О том, что у нас на здешнем участке фронта есть моряки — отважные головы, — гитлеровцам скоро стало известно; недаром генерал Демельхубер поспешил обеспечить этот фланг более крупными и надежными силами. И тем не менее, бригада полковника Дуболя, через леса и болота, по тающему снегу, прорывалась в глубокие тылы врага на коммуникацию между Кестенгой и Окуневой губой, наносила противнику чувствительные потери. И тогда немцы стали стягивать сюда на фланг пехоту и артиллерию.
А пока шла автоматная и пулеметная перестрелка.
Однажды днем, когда рота была в перестрелке с наседавшим противником, неожиданно появился Дуболь. Опираясь на суковатую палку, прихрамывая, он шел и на ходу ко всему придирался, покрикивал. Он уже не казался таким добряком, каким я видел его несколько дней тому назад. Чеботарев даже на минуту смутился, соображая, как доложить полковнику обстановку и состояние своего подразделения. А Дуболь, не взирая на свист пуль, ковылял прямо к нам.

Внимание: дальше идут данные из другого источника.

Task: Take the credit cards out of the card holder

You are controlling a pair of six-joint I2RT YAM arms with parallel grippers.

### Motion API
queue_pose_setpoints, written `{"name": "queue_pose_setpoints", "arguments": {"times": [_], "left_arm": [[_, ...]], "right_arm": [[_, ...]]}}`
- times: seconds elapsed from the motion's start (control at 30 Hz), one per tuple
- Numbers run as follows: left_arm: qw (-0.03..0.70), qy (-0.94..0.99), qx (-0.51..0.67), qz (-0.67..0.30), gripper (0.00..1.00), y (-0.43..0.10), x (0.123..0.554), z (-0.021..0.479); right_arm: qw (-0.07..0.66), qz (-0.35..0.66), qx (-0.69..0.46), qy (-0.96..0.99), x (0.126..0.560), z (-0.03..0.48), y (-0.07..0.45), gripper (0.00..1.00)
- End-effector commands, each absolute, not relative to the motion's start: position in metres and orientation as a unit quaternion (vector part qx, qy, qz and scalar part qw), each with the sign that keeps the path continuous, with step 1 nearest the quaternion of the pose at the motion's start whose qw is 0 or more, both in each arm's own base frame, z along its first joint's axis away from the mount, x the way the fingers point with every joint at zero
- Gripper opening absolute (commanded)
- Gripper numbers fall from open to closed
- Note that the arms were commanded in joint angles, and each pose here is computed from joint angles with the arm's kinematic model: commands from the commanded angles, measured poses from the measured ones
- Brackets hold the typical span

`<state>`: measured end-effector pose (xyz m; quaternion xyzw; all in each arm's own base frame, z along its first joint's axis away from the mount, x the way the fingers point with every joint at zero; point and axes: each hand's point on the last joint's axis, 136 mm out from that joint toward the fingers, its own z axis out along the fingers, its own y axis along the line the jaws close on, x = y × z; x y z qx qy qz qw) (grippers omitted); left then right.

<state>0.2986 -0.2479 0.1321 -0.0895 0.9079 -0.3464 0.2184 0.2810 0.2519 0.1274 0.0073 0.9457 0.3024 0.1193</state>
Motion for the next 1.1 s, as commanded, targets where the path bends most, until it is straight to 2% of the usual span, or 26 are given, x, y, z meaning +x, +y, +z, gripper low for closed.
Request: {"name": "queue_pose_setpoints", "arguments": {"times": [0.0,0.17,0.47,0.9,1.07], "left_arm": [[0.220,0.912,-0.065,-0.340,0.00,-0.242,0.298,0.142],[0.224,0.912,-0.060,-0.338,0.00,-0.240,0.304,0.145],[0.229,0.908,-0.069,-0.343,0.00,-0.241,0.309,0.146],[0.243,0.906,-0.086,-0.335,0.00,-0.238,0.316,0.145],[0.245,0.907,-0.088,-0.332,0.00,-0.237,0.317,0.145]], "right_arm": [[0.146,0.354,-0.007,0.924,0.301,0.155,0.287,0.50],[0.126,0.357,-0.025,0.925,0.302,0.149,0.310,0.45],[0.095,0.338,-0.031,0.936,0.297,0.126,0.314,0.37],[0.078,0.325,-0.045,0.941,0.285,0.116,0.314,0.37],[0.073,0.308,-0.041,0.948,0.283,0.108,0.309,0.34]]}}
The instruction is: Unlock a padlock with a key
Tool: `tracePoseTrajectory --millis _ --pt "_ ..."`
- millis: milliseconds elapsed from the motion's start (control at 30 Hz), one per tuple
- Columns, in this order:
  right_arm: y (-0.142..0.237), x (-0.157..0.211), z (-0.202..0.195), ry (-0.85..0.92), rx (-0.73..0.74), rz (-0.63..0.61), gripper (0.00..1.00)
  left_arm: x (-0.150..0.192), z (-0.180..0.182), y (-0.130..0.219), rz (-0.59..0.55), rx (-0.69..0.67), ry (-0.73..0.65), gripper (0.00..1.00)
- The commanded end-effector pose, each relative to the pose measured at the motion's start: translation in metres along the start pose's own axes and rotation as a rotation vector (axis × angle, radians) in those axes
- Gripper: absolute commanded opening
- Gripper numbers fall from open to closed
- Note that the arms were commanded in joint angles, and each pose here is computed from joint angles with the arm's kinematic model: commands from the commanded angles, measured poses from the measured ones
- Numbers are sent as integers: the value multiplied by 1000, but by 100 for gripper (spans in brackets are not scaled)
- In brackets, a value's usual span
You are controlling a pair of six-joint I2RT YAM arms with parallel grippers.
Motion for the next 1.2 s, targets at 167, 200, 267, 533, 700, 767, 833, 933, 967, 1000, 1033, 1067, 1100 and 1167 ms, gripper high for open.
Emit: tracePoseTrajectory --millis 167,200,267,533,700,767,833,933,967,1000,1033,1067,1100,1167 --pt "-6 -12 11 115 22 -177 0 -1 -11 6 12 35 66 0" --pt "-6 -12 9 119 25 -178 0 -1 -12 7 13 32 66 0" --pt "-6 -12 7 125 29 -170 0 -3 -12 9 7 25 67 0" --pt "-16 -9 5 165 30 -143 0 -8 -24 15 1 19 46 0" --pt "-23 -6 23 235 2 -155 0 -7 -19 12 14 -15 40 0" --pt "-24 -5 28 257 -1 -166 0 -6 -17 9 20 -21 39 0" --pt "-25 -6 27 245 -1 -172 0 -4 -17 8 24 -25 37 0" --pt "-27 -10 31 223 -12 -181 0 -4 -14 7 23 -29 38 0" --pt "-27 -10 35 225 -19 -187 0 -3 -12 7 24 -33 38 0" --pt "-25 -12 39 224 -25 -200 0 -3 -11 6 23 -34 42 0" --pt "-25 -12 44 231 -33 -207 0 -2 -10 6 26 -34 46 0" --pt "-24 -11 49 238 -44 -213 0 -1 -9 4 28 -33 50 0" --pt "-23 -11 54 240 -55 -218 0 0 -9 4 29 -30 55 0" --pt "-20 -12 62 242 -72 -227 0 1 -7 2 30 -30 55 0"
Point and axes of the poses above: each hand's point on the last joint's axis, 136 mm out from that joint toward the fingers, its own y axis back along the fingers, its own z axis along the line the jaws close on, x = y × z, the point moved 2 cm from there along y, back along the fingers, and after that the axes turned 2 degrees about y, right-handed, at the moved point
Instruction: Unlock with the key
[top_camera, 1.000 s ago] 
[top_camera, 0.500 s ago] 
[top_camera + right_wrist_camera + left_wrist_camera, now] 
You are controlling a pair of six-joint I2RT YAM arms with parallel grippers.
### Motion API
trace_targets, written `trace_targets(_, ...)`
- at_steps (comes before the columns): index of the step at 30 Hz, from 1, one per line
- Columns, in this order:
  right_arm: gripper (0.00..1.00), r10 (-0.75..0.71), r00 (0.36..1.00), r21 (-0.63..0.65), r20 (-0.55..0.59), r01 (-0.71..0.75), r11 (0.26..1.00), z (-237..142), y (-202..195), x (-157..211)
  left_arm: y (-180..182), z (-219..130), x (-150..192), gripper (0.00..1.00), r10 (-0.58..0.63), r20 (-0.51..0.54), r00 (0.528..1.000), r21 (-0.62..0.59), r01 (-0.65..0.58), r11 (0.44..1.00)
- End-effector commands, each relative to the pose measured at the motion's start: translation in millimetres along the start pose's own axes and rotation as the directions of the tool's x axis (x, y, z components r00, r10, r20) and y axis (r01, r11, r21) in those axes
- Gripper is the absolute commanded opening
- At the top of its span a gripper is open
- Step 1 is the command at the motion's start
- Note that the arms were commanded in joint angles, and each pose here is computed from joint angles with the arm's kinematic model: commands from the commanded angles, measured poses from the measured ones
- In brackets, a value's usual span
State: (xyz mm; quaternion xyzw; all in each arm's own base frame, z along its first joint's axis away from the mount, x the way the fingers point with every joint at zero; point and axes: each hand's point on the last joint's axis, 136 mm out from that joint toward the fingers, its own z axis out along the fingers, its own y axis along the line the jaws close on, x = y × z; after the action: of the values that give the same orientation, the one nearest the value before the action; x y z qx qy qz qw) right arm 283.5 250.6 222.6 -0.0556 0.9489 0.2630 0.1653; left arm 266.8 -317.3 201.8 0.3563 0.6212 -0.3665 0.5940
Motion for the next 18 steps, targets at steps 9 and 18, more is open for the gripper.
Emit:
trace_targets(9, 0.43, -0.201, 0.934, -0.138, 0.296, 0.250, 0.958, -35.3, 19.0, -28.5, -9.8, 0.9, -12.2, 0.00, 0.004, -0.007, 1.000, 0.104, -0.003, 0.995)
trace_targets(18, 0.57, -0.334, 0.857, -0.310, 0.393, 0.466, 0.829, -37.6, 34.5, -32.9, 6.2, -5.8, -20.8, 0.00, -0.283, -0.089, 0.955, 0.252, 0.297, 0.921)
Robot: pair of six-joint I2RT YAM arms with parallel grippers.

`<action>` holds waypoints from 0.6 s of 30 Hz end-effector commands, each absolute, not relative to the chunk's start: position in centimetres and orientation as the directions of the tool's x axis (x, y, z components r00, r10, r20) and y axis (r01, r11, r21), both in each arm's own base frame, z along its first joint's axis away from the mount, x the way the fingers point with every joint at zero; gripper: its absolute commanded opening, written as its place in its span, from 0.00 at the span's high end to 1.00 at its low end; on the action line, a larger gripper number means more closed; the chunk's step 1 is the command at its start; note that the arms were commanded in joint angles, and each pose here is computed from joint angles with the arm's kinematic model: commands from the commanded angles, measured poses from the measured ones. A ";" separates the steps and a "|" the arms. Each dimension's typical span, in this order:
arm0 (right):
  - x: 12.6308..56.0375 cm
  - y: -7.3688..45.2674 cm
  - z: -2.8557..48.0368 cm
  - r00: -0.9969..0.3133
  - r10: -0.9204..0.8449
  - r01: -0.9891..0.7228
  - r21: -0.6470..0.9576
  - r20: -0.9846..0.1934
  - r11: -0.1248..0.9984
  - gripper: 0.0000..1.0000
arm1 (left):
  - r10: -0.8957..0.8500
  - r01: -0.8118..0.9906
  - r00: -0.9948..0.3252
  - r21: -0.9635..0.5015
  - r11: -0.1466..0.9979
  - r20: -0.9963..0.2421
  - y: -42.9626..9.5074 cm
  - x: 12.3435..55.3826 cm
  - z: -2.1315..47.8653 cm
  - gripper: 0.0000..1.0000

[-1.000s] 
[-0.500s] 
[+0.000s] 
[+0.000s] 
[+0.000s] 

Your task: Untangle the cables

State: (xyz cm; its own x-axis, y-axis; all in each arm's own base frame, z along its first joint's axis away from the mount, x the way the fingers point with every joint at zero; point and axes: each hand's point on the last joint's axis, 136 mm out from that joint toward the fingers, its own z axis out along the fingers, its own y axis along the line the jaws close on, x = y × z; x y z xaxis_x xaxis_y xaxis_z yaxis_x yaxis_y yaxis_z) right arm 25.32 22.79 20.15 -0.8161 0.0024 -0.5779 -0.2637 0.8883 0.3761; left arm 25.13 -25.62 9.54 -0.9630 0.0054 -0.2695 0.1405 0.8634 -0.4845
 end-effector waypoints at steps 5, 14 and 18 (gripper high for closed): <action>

— Ага! Здесь новичок со своей ротой. Как дела? — заговорил Дуболь, еще не дойдя нескольких метров до места, где с биноклем в руке стоял Чеботарев, разговаривая с командиром первого взвода.
Чеботарев быстро шагнул в сторону полковника, отрапортовал:
— Разрешите доложить, товарищ полковник, дела не совсем блестящи…
— Что-о! Как вы сказали?..
— Убыль есть, а прибыли нет, товарищ полковник.